There are clear thematic overlaps in the focus areas described above, and we would be happy to receive proposals that are directed at multiple focus areas, so long as the application demonstrates strength in all related areas of proposed work.


This Grand Challenges request for proposals intends to fund individual awards of up to USD $2 million and for up to 3 years, based on the scope of the proposed project. The proposed budget must realistically reflect the technical work and project deliverables within a 3-year timeframe; in some cases, a smaller budget may be justified to establish initial proof-of-concept.
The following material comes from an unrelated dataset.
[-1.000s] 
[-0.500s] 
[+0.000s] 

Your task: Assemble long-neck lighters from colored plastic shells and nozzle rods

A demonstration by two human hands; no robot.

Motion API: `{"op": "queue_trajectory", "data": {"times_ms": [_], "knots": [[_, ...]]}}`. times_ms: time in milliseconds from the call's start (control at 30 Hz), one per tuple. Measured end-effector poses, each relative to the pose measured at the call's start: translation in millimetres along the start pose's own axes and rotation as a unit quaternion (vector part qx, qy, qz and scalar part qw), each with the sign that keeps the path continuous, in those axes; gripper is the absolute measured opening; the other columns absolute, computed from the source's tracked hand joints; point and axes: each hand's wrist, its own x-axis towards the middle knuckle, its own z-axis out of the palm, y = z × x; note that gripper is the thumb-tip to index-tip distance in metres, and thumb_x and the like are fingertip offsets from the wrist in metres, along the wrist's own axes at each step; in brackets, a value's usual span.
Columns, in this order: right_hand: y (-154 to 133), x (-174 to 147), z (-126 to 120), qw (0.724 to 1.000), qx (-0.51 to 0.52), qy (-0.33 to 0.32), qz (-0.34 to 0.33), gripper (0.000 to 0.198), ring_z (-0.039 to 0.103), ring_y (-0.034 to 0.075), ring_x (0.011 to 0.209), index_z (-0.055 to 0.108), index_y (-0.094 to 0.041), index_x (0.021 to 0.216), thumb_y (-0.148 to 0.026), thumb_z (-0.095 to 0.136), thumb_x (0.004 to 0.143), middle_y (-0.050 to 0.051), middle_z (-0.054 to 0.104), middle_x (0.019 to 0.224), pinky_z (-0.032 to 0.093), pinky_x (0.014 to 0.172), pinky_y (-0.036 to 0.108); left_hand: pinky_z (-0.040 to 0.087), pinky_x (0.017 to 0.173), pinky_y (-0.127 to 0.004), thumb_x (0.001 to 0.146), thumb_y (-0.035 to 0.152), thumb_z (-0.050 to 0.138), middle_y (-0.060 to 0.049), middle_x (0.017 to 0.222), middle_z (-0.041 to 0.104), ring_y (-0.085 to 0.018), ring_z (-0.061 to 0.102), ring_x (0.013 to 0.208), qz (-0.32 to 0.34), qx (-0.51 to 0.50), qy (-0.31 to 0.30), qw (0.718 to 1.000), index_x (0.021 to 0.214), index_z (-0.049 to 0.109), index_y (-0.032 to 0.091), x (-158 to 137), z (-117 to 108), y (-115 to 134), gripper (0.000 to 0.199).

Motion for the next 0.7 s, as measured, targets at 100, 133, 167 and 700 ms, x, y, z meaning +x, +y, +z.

Budgets and scope may be negotiated with applicants as part of the review process to ensure the foundation’s ability to fund a robust and balanced portfolio with existing available budget (see the Review Process as detailed in the Rules and Guidelines).

Successful award recipients may have the opportunity to apply for additional funding at the end of the grant period, based on technical success, portfolio fit, and continued strategic alignment with the foundation’s priorities. We reserve the right to determine eligibility for subsequent funding for this call based on these criteria.